- Data shown -
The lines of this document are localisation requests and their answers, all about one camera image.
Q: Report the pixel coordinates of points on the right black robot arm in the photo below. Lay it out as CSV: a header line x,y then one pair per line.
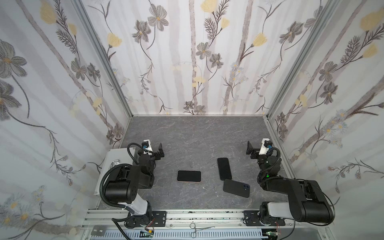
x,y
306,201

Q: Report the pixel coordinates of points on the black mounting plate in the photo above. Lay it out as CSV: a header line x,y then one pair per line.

--

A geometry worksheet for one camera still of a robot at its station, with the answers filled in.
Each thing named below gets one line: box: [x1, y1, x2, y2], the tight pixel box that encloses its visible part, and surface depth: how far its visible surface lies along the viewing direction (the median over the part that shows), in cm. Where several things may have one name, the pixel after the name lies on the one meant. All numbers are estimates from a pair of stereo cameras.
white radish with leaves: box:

---

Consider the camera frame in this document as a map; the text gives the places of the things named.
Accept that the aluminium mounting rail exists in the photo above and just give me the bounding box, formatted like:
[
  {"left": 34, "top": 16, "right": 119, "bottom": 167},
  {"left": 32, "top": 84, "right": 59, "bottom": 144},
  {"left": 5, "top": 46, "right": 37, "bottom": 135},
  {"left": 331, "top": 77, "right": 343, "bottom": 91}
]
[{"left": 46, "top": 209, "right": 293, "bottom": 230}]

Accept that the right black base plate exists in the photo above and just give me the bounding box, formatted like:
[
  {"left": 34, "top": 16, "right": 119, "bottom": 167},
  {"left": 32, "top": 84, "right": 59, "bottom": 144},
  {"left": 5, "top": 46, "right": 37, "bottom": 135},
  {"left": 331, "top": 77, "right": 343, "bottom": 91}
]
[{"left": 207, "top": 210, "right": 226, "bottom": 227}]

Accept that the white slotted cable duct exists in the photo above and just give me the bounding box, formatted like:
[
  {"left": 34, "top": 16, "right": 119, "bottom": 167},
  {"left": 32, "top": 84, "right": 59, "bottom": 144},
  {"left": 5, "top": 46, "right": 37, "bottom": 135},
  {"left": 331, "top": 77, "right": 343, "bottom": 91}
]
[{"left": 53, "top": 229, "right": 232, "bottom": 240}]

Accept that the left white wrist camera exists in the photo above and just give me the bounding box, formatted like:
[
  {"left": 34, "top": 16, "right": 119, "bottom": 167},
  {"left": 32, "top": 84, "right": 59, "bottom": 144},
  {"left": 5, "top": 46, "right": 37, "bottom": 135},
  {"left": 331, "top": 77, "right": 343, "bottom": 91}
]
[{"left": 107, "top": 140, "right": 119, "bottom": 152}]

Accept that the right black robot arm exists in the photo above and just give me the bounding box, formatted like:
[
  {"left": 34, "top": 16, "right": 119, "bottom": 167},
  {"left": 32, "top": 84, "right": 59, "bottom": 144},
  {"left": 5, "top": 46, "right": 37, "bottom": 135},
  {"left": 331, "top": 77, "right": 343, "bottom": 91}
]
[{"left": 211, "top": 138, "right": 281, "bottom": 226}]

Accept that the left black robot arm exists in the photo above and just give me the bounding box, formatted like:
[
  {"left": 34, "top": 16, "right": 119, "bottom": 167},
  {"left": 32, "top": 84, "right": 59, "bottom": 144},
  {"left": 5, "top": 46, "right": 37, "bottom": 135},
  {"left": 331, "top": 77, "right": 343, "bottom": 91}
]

- Aim of the task -
If the string "answers" appears in a line of the data above, that line counts. State how many such lines there are and nothing more.

- Answer space -
2